When her husband condemned her to singleness for not being able to have children, Balbina Sundi Akumbari, from Kandozi village, found in the Taricayas turtles her best ally to assert herself and help other women like her who resist. to the scourge of masculinity so ingrained in the remote community where he lives, in the depths of the Peruvian Amazon.
The men return from their fishing duties and have breakfast, some women clean from a canoe clothes and dishes in the water of the Pastaza river, Others cook fish and banana on firewood between wooden sticks and palm leaf roofs, a teenage girl breastfeeds her baby, and children under five, barefoot, cut canes with machetes.
It’s a few minutes past seven in the morning, but the day started hours ago for the 100 Kandozi families living in the community of Musa Karusha, where one arrives after sailing two and a half hours by boat from the village of San Llorenç, capital of the jungle province of the Datam de l’Marañón.
BE A WOMAN AND SINGLE
In this corner of the Peruvian jungle, where convenience arrangements hold family clans and women — submissive, invisible, and illiterate — waiting for a signal from her husband to speak, Balbina Sundi Akumbari arrived to break schemes.
It did it with his project dedicated to the conservation of taricayas, an initiative that launched of voluntary form in 2004 with purely environingingmental aims and that now, turned already in a bionegocio, gives him economic support, to her and to twenty of single, divorced, widowed, orphaned or abandoned women in their community.
“We need (the project) for widows, orphans … If they end up (the taricayas), what will these women work on? Women don’t know how to fish,” Balbina, 50, told Efe.
And she knows what she’s talking about: her husband abandoned her for not being able to have children, something considered a “curse” for the Kandozi people, where the woman’s reproductive role is central to maintaining the clan’s descendants, according to explained the social psychologist César Renfigo.

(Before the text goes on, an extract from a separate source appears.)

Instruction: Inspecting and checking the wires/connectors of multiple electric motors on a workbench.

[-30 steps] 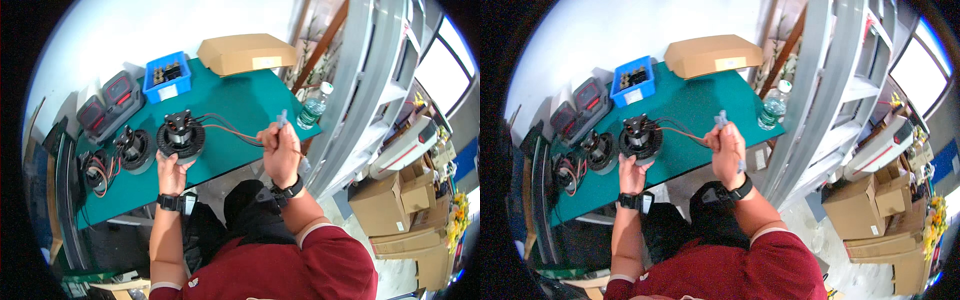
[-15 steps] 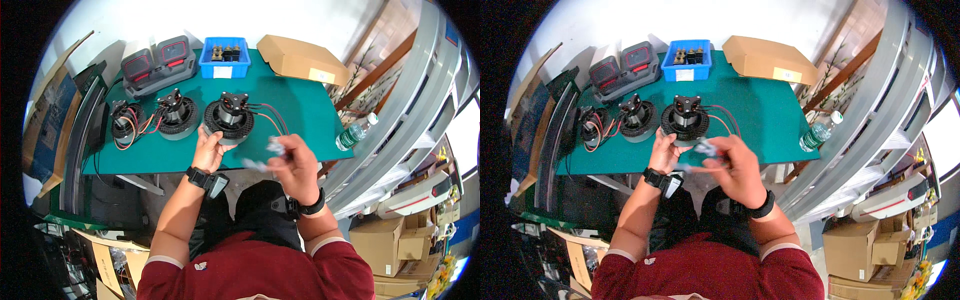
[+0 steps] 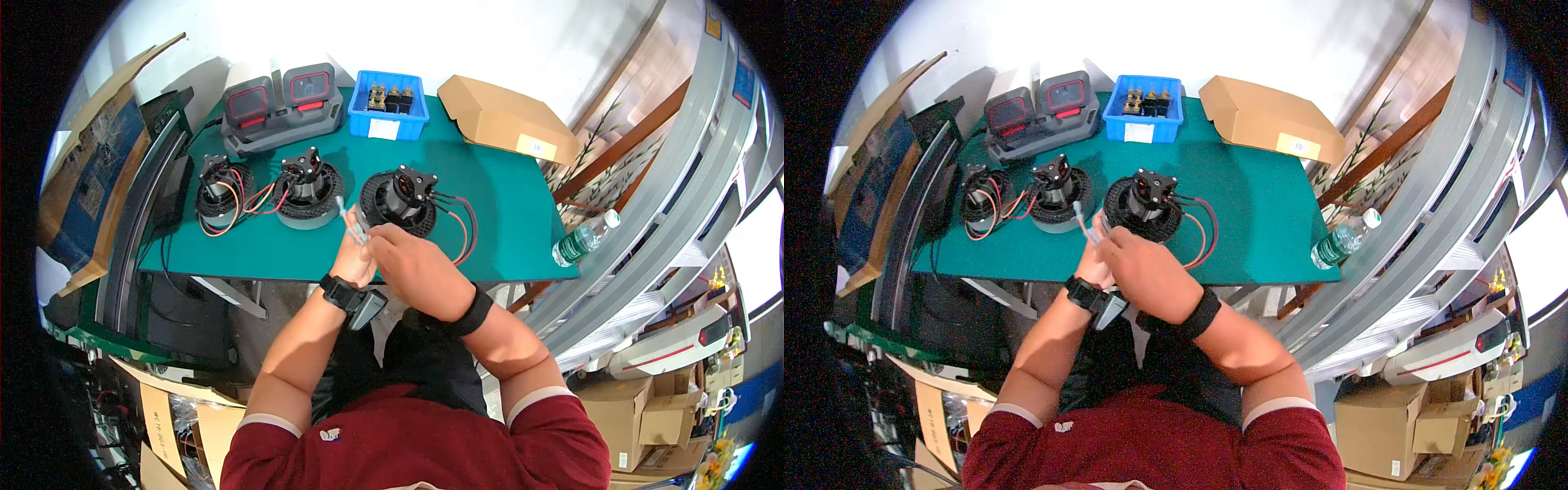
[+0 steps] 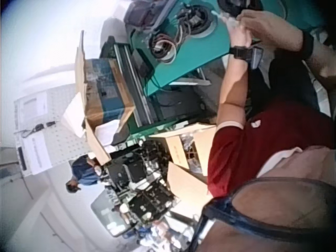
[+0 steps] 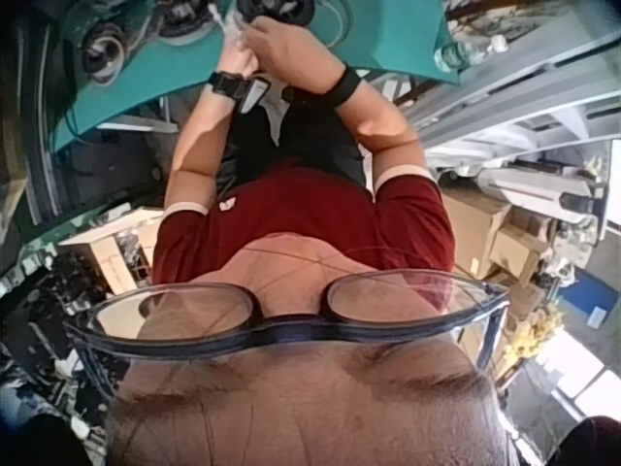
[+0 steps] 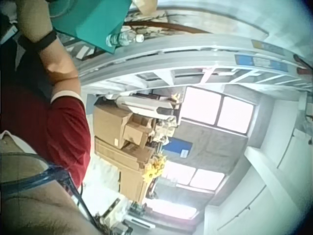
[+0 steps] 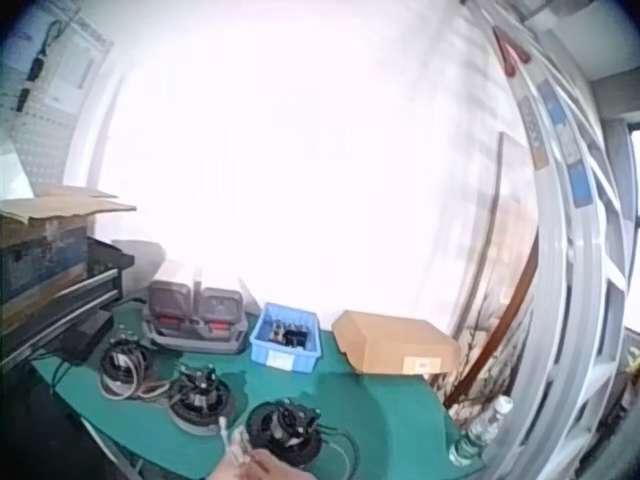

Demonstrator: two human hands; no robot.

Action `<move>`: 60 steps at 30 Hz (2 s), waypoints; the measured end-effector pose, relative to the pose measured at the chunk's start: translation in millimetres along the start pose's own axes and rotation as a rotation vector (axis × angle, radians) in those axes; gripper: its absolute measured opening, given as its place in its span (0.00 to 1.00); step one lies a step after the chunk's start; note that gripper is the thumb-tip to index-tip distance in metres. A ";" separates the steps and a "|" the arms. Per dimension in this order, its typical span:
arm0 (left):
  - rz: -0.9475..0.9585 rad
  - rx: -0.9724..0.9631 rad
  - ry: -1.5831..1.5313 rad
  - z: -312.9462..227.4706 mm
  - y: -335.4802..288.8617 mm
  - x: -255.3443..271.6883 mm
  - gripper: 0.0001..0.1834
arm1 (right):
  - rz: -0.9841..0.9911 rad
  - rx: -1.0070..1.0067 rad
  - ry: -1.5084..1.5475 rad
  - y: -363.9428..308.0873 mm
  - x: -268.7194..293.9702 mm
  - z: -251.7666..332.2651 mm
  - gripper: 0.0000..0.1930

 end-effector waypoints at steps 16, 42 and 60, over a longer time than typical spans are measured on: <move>-0.069 -0.087 0.244 -11.7 -10.3 -8.9 0.27 | -0.113 0.113 -0.547 11.6 4.5 -10.2 0.16; 0.100 0.075 0.035 8.6 -3.6 0.2 0.23 | -0.044 -0.330 1.048 -33.7 8.8 -111.0 0.42; 0.088 0.150 0.262 10.9 -5.9 -13.7 0.27 | -0.229 -0.343 0.794 -30.8 21.9 -105.4 0.19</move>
Point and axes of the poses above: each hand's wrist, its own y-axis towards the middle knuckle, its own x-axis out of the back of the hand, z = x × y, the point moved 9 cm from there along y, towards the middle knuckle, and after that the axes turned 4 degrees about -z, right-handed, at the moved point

“That’s why they leave them and, when it happens, it’s a very conditioning thing for women because it’s very rare for them to come together again. They have to leave the community, they are already marked in it and it’s a shame,” he said. detailed in Efe the specialist.
REPOBLAR TARICAYAS
To all this drama Balbina responded with the Charapi Women’s Association, which with the support of the environmental fund Profonanpe recently got the approval of the management plan for the extraction and repopulation of the taricayas.
Thus, the women have green light to collect the eggs of podonecmis unifilis, the scientific name of this species, from the banks of Rimachi Lake, located a few minutes by river from the community of Musa Karusha.
They then move them to the 20 artificial beaches they built in their camp, sow them and care for the nests incubated for about 70 days, which is the estimated time it takes for the turtles to be born.
Once out of their shell, 50% is sold to traders in the city of Iquitos, who export the animals to the Asian continent, mainly, and the other half is returned to the pond to promote restocking and conservation of this aquatic chelonian.
Maintaining the balance between the exploitation and preservation of these reptiles is key for this species of turtle, one of the largest in the Amazon Basin and which is classified as vulnerable by the International Union for Nature Conservation.
Uncontrolled human consumption is the greatest threat to this animal, highly valued for both its meat and its eggs.
“If we sell everything, the taricayas are over,” said Balbina, who added that, in addition to the marketing of turtles, his association also benefits from the sale of “non-viable” eggs. that is, of those that are not suitable for planting but are instead consumed as food in the area.
In this way, concluded by Efe Alen Manuel Morayari, specialist in taricayas of Profonanpe, the more than twenty women who work for Balbina “are having income from eggs and the sale of baby turtles” to “sustain the fuel, l ‘food and groceries’ without depending on a man by his side.